Exercise instructions
Search the records below for the line containing "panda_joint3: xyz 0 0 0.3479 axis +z". Output that line and all later lines exactly; output nothing else.

(Stored items)
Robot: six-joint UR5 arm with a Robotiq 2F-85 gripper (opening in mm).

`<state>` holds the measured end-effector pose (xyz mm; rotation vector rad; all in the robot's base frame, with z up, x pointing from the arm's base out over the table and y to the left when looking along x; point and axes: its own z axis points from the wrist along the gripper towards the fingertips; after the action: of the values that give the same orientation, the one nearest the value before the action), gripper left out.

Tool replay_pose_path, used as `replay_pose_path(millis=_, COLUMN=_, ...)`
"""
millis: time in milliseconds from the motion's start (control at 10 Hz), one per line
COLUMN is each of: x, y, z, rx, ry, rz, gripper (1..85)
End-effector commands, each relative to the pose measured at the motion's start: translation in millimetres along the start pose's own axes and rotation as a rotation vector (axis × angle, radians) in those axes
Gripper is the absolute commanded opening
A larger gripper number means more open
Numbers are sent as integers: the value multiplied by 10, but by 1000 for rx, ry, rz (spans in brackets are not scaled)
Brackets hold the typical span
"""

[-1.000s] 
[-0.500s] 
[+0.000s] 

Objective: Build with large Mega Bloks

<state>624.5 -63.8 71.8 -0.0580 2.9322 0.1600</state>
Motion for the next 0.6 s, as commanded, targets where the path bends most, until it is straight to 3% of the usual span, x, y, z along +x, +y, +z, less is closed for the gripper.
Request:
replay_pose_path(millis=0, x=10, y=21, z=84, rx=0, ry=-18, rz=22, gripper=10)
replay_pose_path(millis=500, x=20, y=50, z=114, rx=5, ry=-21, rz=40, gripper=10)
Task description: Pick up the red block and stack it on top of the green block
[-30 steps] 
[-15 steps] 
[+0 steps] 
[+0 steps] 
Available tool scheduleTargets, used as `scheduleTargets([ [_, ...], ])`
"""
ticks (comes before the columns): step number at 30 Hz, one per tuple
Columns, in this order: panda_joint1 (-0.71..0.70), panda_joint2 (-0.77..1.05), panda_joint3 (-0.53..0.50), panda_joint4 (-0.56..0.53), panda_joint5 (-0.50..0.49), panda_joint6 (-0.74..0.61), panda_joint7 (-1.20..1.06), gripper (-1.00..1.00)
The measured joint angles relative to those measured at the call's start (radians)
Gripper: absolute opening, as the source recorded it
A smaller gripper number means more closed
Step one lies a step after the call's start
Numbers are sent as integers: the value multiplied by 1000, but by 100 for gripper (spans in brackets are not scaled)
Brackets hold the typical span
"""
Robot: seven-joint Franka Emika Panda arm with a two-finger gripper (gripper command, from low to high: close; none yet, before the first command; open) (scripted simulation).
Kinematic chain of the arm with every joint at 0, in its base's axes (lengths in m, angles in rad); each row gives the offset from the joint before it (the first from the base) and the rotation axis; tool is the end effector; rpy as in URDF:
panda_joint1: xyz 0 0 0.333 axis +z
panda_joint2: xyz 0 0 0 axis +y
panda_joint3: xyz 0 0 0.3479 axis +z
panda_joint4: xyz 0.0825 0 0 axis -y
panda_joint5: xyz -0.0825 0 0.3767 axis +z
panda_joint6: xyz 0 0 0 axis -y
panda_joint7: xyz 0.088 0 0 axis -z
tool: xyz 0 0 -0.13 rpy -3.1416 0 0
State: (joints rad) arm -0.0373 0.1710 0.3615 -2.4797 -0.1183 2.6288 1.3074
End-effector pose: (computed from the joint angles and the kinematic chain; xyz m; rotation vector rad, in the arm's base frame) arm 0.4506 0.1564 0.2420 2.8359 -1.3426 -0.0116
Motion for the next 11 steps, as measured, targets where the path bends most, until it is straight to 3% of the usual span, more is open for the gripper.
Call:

Reply
panda_joint3: xyz 0 0 0.3479 axis +z
panda_joint4: xyz 0.0825 0 0 axis -y
panda_joint5: xyz -0.0825 0 0.3767 axis +z
panda_joint6: xyz 0 0 0 axis -y
panda_joint7: xyz 0.088 0 0 axis -z
tool: xyz 0 0 -0.13 rpy -3.1416 0 0
State: (joints rad) arm -0.0373 0.1710 0.3615 -2.4797 -0.1183 2.6288 1.3074
End-effector pose: (computed from the joint angles and the kinematic chain; xyz m; rotation vector rad, in the arm's base frame) arm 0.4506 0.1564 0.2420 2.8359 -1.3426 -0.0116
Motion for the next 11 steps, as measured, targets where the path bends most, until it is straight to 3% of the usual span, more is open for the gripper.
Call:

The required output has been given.